Dietro il moniker Grass Jaw si cela un polistrumentista statunitense chiamato Brendan Kuntz. Il suo nuovo album, “I Don’t Want To Believe”, è figlio di una sfrenata ossessione dell’artista originario di Ithaca per gli UFO e gli extraterrestri. Non è dato sapere quanto ci sia di serio dietro la fissazione del cantautore per le forme di vita aliene. Sta di fatto che questa misteriosa e ultraterrena aura da indie rock complottista è forse l’unica nota interessante di un disco che, seppur ben confezionato, ha ben poco da offrire.

Kuntz ci propone un folk rock dal gusto alternativo e grezzo, influenzato da Meat Puppets, The Microphones e dal collettivo Elephant 6, con sprazzi di country e lo-fi. Il suono caratteristico della chitarra elettrica, che sia “abbrustolita” dal fuzz o imbevuta nel riverbero, avvicina l’opera a territori garage rock. I fiati aggiungono un tocco di colore a un album che, seppur non privo di aspetti positivi, si fa ascoltare con grande fatica.

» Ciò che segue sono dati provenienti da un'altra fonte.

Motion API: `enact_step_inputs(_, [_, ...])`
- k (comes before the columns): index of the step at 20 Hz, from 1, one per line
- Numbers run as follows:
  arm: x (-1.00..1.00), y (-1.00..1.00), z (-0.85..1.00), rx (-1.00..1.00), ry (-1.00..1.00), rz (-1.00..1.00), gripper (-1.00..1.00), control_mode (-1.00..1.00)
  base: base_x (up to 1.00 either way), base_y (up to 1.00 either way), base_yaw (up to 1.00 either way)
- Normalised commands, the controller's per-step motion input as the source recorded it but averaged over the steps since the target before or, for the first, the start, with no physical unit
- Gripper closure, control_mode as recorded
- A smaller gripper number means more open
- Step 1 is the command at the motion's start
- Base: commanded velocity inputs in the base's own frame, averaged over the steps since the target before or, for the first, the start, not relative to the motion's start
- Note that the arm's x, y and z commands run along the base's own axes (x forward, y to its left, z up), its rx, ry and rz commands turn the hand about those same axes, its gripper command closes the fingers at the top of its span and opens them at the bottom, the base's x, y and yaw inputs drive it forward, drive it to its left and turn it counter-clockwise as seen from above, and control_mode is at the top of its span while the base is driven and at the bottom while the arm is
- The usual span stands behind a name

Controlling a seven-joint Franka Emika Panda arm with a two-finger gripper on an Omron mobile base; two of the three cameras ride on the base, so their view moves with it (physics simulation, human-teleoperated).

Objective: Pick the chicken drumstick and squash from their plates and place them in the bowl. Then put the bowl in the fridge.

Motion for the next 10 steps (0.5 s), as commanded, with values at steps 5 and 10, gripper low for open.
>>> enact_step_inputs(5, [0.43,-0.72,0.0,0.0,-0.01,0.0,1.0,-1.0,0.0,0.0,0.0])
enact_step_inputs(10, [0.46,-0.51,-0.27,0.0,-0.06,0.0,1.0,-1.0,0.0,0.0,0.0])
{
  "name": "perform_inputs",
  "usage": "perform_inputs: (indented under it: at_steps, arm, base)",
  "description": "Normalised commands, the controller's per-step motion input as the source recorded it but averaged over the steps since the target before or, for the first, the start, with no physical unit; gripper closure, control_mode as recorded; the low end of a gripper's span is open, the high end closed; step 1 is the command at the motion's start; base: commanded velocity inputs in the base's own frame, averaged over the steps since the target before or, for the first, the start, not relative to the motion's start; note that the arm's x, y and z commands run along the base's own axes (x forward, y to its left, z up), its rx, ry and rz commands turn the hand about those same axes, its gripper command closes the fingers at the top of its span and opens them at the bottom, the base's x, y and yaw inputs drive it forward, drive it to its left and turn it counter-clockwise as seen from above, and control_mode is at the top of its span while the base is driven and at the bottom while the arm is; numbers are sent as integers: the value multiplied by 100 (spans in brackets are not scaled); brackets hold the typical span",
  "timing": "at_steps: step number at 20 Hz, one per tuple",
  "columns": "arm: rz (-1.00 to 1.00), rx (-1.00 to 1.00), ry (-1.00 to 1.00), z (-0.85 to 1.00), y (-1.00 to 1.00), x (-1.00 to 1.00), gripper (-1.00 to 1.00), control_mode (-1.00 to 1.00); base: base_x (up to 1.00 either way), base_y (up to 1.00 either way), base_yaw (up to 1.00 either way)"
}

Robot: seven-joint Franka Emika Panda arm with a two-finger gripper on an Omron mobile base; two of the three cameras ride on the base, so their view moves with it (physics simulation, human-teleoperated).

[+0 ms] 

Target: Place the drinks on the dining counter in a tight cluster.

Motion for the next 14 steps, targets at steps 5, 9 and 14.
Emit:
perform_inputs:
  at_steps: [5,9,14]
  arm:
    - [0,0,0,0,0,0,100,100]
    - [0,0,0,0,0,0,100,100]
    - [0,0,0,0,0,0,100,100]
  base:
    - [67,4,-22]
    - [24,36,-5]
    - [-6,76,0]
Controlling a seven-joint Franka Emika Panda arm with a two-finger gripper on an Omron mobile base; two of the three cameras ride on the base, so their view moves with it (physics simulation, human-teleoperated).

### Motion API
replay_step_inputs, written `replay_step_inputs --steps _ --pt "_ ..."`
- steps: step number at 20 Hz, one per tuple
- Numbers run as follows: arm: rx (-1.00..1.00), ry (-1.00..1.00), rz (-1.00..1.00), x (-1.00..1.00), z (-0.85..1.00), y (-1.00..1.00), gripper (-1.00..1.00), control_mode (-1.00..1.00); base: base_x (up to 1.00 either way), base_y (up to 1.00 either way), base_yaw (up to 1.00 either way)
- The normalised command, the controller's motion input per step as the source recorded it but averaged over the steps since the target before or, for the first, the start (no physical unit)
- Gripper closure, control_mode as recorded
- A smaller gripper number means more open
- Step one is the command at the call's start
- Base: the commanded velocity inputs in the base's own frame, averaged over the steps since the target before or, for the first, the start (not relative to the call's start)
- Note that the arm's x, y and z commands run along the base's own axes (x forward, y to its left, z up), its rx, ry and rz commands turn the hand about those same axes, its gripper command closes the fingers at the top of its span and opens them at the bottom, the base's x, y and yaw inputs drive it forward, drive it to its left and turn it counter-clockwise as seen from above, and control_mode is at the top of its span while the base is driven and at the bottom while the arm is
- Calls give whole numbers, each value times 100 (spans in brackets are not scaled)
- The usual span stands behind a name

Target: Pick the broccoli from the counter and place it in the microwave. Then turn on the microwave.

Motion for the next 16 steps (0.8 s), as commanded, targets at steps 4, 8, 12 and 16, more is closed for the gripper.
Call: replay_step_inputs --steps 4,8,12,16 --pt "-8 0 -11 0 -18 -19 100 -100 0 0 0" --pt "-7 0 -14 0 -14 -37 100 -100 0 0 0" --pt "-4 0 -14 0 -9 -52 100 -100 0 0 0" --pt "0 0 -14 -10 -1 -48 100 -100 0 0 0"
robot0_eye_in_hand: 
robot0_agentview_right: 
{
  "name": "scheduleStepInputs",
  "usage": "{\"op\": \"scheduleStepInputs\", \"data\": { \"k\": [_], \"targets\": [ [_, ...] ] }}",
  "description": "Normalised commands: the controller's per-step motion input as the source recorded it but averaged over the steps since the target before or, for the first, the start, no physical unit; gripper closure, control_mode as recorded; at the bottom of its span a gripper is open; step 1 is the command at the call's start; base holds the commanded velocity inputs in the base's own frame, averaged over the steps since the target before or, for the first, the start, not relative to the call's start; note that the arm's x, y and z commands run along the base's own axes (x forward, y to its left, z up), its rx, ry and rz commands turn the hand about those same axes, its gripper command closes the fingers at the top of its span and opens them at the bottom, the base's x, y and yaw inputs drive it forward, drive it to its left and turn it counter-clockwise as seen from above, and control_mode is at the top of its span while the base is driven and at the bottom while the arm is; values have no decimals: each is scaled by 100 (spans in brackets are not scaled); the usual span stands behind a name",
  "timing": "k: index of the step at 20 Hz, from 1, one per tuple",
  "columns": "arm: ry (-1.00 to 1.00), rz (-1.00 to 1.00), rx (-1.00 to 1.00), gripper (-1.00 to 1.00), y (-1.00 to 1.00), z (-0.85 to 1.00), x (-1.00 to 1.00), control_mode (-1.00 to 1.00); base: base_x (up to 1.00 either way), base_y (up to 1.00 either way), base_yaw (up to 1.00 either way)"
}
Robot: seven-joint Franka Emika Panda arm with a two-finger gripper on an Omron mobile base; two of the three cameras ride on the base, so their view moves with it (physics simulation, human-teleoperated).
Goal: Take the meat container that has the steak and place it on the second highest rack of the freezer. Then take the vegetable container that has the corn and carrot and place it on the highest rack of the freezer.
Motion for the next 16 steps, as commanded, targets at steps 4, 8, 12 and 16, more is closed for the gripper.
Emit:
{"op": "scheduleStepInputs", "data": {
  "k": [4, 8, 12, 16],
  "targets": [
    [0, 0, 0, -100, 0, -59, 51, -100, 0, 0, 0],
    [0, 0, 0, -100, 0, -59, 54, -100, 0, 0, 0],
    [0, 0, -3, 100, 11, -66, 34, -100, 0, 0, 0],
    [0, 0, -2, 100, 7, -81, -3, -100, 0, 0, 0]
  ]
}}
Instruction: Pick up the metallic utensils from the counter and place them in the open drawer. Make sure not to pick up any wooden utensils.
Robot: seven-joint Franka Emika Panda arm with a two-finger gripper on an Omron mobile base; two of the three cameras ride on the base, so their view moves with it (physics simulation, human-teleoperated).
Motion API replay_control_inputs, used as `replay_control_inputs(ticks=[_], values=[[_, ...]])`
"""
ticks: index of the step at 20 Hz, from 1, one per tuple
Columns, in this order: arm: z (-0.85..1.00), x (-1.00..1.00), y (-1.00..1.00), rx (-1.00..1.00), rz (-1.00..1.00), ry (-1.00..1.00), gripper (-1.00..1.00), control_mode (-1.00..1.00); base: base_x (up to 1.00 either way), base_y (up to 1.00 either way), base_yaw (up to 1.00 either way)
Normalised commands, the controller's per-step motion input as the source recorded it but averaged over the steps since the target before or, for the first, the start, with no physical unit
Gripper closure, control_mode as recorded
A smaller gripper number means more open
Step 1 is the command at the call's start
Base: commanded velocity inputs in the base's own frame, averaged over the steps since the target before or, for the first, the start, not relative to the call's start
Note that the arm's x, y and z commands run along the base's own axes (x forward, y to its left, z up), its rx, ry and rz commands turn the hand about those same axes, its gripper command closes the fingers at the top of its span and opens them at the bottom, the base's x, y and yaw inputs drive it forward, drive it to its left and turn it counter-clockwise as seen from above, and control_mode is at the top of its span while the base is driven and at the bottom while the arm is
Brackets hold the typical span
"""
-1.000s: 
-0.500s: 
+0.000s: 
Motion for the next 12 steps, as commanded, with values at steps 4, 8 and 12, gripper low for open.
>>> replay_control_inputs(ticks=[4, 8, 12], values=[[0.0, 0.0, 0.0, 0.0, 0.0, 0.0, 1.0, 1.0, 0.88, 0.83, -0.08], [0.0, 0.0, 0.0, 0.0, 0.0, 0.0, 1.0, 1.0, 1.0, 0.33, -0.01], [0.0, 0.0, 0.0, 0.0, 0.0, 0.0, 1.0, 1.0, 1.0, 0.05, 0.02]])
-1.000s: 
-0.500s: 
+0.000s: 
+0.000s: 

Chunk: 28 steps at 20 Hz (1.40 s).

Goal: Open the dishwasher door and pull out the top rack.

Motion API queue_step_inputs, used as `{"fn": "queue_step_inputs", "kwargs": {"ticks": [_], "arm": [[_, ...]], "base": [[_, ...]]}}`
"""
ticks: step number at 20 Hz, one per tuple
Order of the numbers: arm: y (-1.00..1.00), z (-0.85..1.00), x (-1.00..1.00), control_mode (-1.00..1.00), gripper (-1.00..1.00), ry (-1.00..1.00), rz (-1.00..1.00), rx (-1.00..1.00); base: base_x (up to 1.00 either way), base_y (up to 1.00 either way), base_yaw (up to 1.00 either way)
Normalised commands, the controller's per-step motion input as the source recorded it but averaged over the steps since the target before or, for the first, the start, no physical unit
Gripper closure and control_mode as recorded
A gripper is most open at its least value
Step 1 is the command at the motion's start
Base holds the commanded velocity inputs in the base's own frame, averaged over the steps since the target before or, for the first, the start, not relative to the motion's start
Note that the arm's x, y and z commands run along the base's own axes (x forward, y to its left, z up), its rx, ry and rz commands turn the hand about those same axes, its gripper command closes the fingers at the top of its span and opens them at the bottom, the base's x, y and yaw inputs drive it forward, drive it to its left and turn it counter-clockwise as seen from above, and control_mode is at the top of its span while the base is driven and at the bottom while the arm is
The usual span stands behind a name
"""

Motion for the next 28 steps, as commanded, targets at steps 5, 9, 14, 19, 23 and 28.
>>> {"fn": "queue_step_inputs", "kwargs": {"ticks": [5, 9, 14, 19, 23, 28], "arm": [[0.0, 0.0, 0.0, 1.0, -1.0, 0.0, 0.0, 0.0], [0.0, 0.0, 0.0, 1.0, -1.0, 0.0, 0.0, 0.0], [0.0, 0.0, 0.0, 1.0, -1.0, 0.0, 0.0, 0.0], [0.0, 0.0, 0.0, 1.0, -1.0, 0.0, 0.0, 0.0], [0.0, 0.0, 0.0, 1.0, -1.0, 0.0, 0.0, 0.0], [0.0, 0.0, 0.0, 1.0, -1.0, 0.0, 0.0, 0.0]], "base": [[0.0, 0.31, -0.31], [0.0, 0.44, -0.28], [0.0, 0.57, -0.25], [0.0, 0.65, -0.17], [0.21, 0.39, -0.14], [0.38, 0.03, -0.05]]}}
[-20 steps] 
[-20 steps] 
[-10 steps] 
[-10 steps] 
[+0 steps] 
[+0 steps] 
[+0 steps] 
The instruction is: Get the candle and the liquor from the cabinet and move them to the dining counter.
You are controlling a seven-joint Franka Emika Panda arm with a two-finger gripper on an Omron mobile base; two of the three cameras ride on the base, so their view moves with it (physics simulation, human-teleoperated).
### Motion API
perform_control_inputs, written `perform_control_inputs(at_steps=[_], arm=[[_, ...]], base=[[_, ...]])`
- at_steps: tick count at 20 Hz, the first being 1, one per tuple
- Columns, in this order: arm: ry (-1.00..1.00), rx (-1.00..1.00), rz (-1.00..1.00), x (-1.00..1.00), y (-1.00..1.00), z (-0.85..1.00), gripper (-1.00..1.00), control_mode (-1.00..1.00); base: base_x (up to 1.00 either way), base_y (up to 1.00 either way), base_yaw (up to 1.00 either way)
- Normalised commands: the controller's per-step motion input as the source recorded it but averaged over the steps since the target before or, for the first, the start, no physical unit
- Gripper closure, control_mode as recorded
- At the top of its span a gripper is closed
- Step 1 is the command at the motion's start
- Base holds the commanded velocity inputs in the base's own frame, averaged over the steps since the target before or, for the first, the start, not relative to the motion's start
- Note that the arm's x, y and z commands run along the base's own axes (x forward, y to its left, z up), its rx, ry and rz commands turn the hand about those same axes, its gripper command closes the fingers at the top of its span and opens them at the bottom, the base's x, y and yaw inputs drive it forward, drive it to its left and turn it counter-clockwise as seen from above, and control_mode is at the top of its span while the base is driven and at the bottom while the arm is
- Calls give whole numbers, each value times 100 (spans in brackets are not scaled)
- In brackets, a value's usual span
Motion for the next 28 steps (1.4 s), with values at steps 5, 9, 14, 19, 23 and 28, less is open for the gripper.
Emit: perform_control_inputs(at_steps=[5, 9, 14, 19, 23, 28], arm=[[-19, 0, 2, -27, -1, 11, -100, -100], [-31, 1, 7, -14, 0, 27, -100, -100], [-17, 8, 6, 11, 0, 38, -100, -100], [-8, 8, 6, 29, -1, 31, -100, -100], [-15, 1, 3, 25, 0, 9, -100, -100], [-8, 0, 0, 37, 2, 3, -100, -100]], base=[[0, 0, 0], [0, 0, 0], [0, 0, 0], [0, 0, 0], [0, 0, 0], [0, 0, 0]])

Le otto canzoni di “I Don’t Want To Believe” sono fiacche, stanche e noiosissime. Gli elementi più ruspanti dell’Americana si fondono in un’accozzaglia di melodie sbiascicate e deprimenti. Brendan Kuntz è un buon autore: sa scrivere canzoni originali e articolate ma non riesce a trasmettere alcuna emozione. L’album colpisce in maniera negativa per la sua totale mancanza di vitalità e per alcune scelte discutibili in fase di produzione. Il sound “casareccio” può andar bene in casi del genere ma alla lunga stanca, soprattutto quando non è sostenuto da idee degne di nota.